Nun wollte ich gerne wissen, wie oft man den Leuchtstab wechseln muss? In der Bedienungsanleitung steht davon nichts. In anderen Foren habe ich gelesen das man die Dinger net zu wechseln brauch und andere sagen jedes Jahr! Was ist denn nun richtig? So ne neue Lampe kostet 25 Euro aber das ist net so schlimm. ich würde mich jetzt nur Ärgern, wenn ich jedes Jahr so ne Lampe kauf und dann brauch ich des gar net.

Also für Antworten wäre ich euch sehr Dankbar!

Gruß Axel


----------



## Teichforum.info (7. Apr. 2003)

Hallo Axel,

ich kenne nur die Aussage (auch und insbesondere   der Hersteller), dass man die Lampe jährlich wechseln sollte. Die ohnehin schon wirkungsgradschwachen Lampen bauen schnell ab und entfalten immer weniger Wirkung. Diese müssen sie jedoch so weit wie irgend möglich erhalten, denn das Wasser wird bei den im Gartenteich üblichen, leistungsfähigen Pumpen, den kurz gebauten Röhren und geringen Leitungsquerschnitten ohnehin schon viel zu kurz bestrahlt, um die gewünschte Wirkung auf die Algen haben zu können.

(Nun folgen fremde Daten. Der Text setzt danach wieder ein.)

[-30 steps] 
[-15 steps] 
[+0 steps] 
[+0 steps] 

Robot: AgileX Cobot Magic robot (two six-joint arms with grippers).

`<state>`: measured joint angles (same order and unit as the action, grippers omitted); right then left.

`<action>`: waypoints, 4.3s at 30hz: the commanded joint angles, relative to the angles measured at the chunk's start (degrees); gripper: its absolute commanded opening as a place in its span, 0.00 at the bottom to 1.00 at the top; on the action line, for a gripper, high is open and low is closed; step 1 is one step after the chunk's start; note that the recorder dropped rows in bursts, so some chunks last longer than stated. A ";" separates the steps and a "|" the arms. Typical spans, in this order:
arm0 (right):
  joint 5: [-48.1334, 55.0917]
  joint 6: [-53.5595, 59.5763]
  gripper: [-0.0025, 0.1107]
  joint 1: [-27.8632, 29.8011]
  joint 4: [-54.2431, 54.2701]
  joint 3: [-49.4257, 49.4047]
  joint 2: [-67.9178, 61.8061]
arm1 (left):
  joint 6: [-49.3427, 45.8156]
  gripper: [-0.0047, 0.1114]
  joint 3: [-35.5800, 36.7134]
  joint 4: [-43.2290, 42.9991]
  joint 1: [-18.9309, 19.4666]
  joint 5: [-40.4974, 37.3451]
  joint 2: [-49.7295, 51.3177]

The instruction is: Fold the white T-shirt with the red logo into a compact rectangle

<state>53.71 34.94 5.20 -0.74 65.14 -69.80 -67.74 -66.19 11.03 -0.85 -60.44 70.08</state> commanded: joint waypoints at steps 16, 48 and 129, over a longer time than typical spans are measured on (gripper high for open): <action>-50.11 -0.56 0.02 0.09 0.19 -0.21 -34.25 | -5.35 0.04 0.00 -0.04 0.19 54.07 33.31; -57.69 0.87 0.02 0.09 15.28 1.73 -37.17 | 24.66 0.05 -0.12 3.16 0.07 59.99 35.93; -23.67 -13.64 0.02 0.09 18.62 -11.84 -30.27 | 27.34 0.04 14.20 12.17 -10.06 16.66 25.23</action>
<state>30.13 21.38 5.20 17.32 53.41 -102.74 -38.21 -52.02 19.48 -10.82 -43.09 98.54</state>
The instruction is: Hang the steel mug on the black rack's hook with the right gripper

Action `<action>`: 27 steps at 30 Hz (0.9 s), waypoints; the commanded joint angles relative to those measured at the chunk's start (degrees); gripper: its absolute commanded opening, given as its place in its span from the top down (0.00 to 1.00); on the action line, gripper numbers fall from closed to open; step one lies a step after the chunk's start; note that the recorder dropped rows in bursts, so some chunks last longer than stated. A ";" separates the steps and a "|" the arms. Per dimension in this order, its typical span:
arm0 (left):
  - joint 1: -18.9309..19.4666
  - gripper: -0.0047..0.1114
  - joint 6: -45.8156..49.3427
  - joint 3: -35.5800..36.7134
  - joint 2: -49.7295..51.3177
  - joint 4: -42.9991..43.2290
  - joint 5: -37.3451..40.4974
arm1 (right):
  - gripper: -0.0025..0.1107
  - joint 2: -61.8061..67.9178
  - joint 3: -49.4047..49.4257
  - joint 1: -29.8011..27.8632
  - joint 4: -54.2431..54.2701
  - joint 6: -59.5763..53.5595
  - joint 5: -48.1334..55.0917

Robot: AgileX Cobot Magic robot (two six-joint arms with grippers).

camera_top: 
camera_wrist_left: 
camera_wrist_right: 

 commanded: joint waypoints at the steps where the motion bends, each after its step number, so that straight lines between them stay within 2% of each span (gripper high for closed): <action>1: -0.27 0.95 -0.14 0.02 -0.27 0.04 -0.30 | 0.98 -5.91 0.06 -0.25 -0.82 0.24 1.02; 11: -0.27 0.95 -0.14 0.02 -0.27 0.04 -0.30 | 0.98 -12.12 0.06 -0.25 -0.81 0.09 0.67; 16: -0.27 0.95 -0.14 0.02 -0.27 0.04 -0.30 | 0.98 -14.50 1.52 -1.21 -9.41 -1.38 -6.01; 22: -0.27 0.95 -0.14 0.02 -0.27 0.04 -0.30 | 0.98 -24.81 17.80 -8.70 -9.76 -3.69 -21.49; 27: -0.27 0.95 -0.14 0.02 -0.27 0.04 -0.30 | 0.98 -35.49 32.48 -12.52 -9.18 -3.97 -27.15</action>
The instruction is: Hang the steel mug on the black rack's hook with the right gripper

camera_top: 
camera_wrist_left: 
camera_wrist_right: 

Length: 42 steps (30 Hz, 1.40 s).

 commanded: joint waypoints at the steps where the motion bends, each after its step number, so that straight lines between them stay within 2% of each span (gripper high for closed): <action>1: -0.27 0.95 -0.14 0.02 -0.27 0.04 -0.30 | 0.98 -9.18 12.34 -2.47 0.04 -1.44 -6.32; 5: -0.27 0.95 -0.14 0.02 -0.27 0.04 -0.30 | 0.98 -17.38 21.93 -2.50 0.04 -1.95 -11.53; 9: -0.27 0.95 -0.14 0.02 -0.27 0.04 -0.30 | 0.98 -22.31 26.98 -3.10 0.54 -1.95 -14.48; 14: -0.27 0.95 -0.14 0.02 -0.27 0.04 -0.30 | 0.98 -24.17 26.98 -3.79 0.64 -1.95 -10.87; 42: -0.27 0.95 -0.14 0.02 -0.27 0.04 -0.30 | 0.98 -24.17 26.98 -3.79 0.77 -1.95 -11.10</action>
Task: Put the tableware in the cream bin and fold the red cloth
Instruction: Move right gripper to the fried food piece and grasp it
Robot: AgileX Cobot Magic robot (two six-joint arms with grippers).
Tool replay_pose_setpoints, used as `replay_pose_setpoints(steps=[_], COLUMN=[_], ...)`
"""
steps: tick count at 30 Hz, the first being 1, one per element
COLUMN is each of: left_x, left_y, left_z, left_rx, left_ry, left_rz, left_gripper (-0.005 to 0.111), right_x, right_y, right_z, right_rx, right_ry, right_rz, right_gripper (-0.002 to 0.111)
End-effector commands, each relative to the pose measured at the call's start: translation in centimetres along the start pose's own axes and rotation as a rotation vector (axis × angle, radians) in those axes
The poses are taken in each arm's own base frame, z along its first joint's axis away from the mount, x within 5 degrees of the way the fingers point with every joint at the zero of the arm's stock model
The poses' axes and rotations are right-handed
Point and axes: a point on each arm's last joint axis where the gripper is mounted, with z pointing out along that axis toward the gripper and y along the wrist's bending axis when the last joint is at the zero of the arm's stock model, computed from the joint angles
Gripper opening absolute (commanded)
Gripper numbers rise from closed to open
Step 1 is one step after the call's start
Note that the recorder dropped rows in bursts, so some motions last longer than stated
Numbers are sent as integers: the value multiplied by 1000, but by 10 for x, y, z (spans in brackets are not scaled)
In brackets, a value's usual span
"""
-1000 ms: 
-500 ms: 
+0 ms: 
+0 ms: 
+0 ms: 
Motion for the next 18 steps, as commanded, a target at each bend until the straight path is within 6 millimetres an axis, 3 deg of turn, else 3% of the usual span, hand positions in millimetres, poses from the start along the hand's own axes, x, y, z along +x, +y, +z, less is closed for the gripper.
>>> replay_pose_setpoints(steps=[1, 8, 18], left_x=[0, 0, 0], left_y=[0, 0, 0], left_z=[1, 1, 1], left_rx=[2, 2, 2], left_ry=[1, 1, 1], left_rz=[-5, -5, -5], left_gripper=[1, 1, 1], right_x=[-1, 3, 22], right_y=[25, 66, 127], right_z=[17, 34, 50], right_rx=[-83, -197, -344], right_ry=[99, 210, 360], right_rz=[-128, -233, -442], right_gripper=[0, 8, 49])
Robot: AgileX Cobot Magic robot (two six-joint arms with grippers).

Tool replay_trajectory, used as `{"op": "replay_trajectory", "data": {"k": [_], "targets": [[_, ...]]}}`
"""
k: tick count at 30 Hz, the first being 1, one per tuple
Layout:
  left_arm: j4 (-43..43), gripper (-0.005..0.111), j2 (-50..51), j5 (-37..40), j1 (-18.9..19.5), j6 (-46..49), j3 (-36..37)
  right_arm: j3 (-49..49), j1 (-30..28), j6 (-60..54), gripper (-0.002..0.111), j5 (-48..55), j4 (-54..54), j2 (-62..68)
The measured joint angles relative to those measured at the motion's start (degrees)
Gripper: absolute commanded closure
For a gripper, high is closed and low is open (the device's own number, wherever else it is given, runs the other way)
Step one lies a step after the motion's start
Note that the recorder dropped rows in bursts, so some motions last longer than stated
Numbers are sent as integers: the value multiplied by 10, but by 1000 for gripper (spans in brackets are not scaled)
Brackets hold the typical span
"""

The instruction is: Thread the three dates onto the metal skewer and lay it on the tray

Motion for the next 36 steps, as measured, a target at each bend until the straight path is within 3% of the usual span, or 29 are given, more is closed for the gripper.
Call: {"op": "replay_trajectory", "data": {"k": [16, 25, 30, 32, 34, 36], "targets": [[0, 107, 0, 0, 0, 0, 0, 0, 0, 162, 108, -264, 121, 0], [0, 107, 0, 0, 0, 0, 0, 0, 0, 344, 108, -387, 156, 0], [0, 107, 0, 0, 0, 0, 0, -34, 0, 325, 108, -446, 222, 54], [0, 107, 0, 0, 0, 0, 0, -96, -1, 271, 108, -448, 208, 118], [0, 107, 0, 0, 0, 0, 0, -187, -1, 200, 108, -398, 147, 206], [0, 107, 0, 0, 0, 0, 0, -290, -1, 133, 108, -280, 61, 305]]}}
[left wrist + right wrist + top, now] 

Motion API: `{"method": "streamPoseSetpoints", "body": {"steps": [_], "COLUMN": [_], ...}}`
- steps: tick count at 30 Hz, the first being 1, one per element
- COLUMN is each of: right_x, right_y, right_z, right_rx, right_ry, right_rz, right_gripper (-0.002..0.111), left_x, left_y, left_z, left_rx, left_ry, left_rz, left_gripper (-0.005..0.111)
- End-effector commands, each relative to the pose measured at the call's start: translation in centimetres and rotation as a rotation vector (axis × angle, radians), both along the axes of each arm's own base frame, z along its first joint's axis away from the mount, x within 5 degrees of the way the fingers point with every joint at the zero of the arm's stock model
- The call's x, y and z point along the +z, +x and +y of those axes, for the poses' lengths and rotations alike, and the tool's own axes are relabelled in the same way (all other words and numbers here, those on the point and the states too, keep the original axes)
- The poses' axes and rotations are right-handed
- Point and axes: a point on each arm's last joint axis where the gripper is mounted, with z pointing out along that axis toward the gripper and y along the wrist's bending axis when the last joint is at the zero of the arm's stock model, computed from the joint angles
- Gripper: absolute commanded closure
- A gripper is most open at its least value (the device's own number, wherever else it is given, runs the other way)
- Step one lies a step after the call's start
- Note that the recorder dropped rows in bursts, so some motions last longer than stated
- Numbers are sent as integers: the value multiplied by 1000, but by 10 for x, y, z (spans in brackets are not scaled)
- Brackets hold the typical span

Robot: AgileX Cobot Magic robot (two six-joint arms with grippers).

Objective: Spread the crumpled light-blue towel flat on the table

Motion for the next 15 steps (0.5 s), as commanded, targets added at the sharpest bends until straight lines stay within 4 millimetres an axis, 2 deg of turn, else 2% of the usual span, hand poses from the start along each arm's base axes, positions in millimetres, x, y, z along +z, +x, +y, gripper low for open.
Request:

Unabhängig davon möchte ich hier meine persönliche Meinung wiederholen, wonach UVC-Geräte in einem gut gemachten Teich überflüssig, in jedem Falle aber teuer und schädlich für das Plankton sind. WENN sie denn eine Wirkung auf Algen entfalten, wirken sie generell entkeimend und zerstören (oder mindesten schädigen) ALLE Mikroorganismen.

Beste Grüsse
Stefan


----------



## Teichforum.info (7. Apr. 2003)

*UVC-haltbarkeit ?*

Hallo Axel,

eine Uvc-Lampe hällt ca. 1 Jahr, dann baut sie sehr schnell ab,
sie leuchtet zwar immer noch, aber der Anteil der UVC-Strahlen
geht zurück.
Beim Halbjahresbetrieb (nur Sommerbetrieb) kann man die
UVC zwei Jahre betreiben, aber bei Ganzjahresbetrieb (Innenhälterung)nur ein Jahr.
Wenn man den gesammten Wasserstrom durch die UVC jagt, ist das 
Ergebniss nur mangelhaft.
Die Zellen werden nur wenig geschädigt(wie bei einem Sonnenbrand)
und leben weiter.
Wenn man aber den Wasserstrom teilt (mit einem T-Stück) und nur 
einen kleinen Teil durch die UVC leitet,erreicht man sehr viel mehr.
Durch die längere Bestrahlungszeit werden Zellen von Krankheitserreger
Abgetötet.
Es kommt zu einer Keimreduzierung, der Keimdruck auf die Fische
sinkt drastisch.
Ich leite nur ca. 25 - 30 % des gepumpten Wassers durch die UVC,
den Rest daran vorbei.
Eine UVC-Lampe gegen Algen zu verwenden halte ich für Zweifelhaft.
Ein guter Vorfilter (Abschäumer) ist da besser geeignet,der entfernt
auch Schwebealgen.


mfg
lothar


----------



## Teichforum.info (7. Apr. 2003)

Hallo Lothar,

da haben wir sie ja wieder, die alte Debatte  :ja: . Ist ja auch ein emotionales Thema.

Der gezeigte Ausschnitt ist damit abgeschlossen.